Article Text
Abstract
Background The developmental model of the origins of chronic diseases has shown the importance of undernutrition and poor development in utero on disease in later life, including coronary heart disease and stroke. Tracing disease back to fetal development means that this period can also be seen as the origin of health inequalities and, as such, a priority time for intervention to improve health outcomes. This paper reports on the evaluation of Health in Pregnancy (HiP) grants, a UK-wide unconditional universal cash transfer of £190 made to pregnant women who had sought medical advice before the 25th week of pregnancy. The grant was designed to provide additional financial support towards a healthy lifestyle including diet, with the cash element providing a greater incentive to seek advice at the appropriate time.

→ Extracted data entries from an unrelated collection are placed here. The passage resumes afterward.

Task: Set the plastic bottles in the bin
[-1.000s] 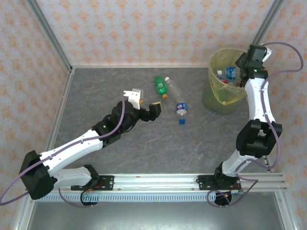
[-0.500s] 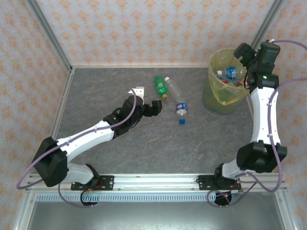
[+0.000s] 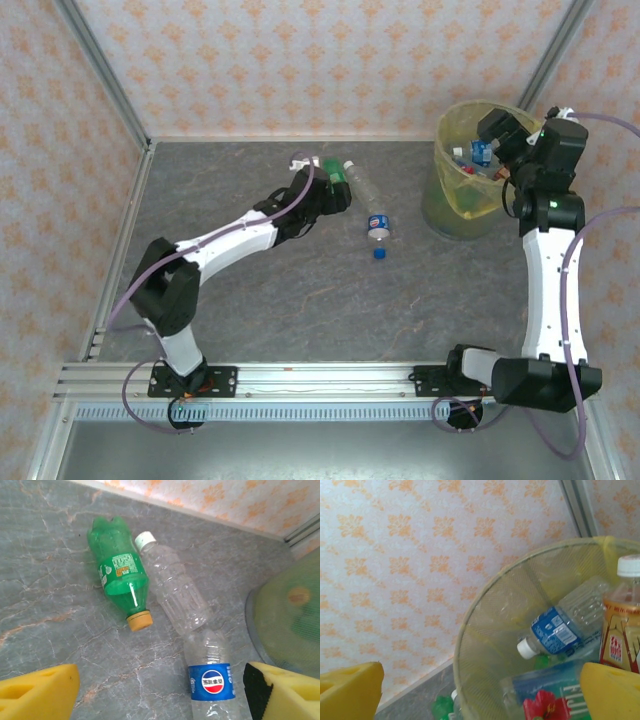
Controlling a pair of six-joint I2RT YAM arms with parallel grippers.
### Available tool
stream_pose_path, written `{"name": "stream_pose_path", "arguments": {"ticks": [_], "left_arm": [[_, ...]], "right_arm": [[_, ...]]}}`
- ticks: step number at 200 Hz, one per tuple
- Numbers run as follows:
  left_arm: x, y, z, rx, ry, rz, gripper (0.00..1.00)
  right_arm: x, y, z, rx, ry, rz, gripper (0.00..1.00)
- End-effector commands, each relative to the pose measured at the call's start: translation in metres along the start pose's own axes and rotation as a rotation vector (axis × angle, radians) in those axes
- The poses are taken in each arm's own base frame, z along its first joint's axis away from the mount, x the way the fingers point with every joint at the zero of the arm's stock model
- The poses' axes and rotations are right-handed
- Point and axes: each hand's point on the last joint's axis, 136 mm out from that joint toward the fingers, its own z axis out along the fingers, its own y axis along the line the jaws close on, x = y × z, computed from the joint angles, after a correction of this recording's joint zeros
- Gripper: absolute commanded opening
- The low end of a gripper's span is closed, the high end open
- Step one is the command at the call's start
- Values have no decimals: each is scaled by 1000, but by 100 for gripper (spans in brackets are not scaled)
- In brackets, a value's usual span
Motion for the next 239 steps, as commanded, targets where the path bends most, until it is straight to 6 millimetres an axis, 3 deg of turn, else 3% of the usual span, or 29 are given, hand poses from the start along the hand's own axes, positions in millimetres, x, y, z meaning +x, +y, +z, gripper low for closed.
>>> {"name": "stream_pose_path", "arguments": {"ticks": [1, 14, 19, 51, 97, 177, 239], "left_arm": [[3, 5, 18, -32, 68, -56, 82], [2, 2, 29, -40, 86, -65, 79], [12, 7, 42, -64, 116, -62, 78], [24, 14, 79, -93, 175, -87, 72], [35, 25, 115, -103, 211, -136, 67], [43, 35, 152, -104, 208, -117, 66], [49, 39, 163, -94, 212, -118, 64]], "right_arm": [[-2, 13, -19, -58, -19, 21, 100], [1, 17, -23, -74, -9, 26, 100], [2, 18, -24, -79, -4, 27, 100], [0, 23, -36, -92, -13, 32, 100], [-1, 23, -45, -89, -34, 11, 100], [-6, 28, -45, -97, -39, 14, 100], [-1, 28, -43, -102, -16, 35, 100]]}}
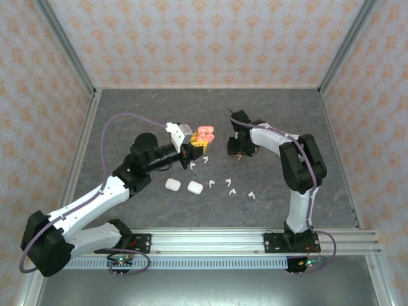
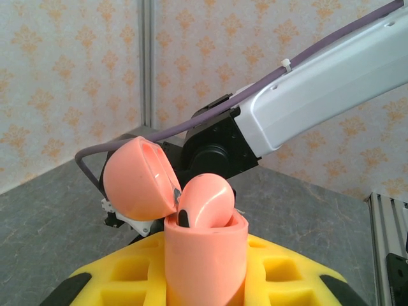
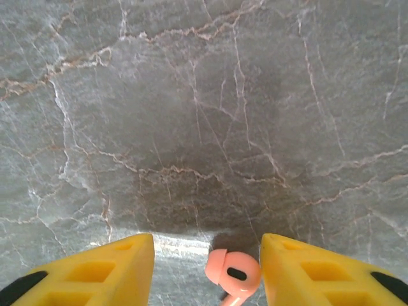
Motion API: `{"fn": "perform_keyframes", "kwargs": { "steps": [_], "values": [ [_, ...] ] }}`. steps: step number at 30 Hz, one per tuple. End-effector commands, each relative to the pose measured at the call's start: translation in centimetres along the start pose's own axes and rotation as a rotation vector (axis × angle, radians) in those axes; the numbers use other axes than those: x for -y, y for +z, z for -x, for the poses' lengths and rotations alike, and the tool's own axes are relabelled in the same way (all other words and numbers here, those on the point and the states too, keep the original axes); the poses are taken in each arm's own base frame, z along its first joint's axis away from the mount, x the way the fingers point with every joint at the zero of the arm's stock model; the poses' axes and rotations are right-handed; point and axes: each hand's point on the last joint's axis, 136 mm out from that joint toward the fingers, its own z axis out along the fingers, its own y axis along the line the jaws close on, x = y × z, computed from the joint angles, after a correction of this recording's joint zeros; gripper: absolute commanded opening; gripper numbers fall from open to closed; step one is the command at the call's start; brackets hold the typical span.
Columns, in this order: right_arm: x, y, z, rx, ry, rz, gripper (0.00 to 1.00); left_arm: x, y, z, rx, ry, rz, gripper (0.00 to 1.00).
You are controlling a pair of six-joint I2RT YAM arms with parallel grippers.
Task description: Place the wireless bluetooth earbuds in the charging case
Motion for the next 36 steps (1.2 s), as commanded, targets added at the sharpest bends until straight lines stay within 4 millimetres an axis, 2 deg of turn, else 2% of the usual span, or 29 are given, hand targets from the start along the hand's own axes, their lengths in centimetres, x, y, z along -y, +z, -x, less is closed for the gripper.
{"fn": "perform_keyframes", "kwargs": {
  "steps": [1, 9, 17, 21, 24, 30, 33, 36],
  "values": [
    [0.2, 0.4, 0.1, -0.009, -0.02, -0.038, 0.44, 0.3, -0.5, 0.5, 0.017, 0.027, 0.004, 0.0],
    [0.3, 0.8, -1.0, -0.048, -0.042, -0.057, 0.43, 0.3, -0.7, 0.6, 0.017, 0.033, 0.008, 0.0],
    [0.7, 0.6, -2.0, -0.077, -0.056, -0.063, 0.32, 0.3, -0.8, 0.7, 0.016, 0.037, 0.013, 0.0],
    [0.6, 0.3, -2.0, -0.07, -0.061, -0.056, 0.26, 0.3, -0.9, 0.9, 0.017, 0.038, 0.019, 0.0],
    [0.4, -0.4, -1.6, -0.044, -0.069, -0.046, 0.25, 0.2, -0.9, 1.0, 0.02, 0.039, 0.021, 0.0],
    [-0.6, -3.2, 0.1, 0.071, -0.093, 0.004, 0.25, -0.1, -0.6, 1.0, 0.026, 0.029, 0.031, 0.0],
    [-1.5, -6.0, 1.4, 0.177, -0.113, 0.052, 0.25, -0.2, -0.3, 1.0, 0.034, 0.015, 0.031, 0.0],
    [-2.4, -9.8, 2.6, 0.306, -0.128, 0.115, 0.25, -0.2, -0.1, 1.1, 0.044, 0.009, 0.024, 0.0]
  ]
}}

Methods This natural experiment was evaluated using routinely collected data for all singleton births in Scotland before (2004–2009), during (2009–2011) and after (2011–2013) the introduction of the HiP grants. In addition to the primary outcome of birthweight (BW) we evaluated the effect on other measures of stage and size and maternal behaviour including contacting the midwife before 25 weeks. We looked for evidence of differential effects among subgroups including those defined by area deprivation, social class, marital status and maternal diabetes. The analysis was restricted to Scotland because of the high quality routine data available. We used interrupted time series models adjusted for time trends and seasonality in addition to maternal and birth characteristics to estimate the effect of the intervention (INT) and post-intervention (POST) periods relative to the years pre-intervention, and used multiple imputation to reduce any bias due to missing data.
Results Among the 525,400 singleton births from 2004–2013 there was no significant relationship with BW (INT = −2.3 g, 95% CI: −1.9 to 6.6) or other measures of size and stage. The intervention was associated with an increase in the odds of booking before 25 weeks that disappeared post-intervention (INT OR = 1.10, 95% CI: 1.02 to 1.18; POST OR = 0.91, 95% CI: 0.83–1.00). Results for the subgroups largely mirrored those seen for the population.
Conclusion The small financial incentive did not have an impact on birthweight or other measures of size or stage but did appear to have changed health seeking behaviour. It is not clear that a threshold of 25 weeks is optimal to improve birth outcomes given that this is late in the pregnancy. Future evaluations would be enhanced if some randomisation were included in the study design.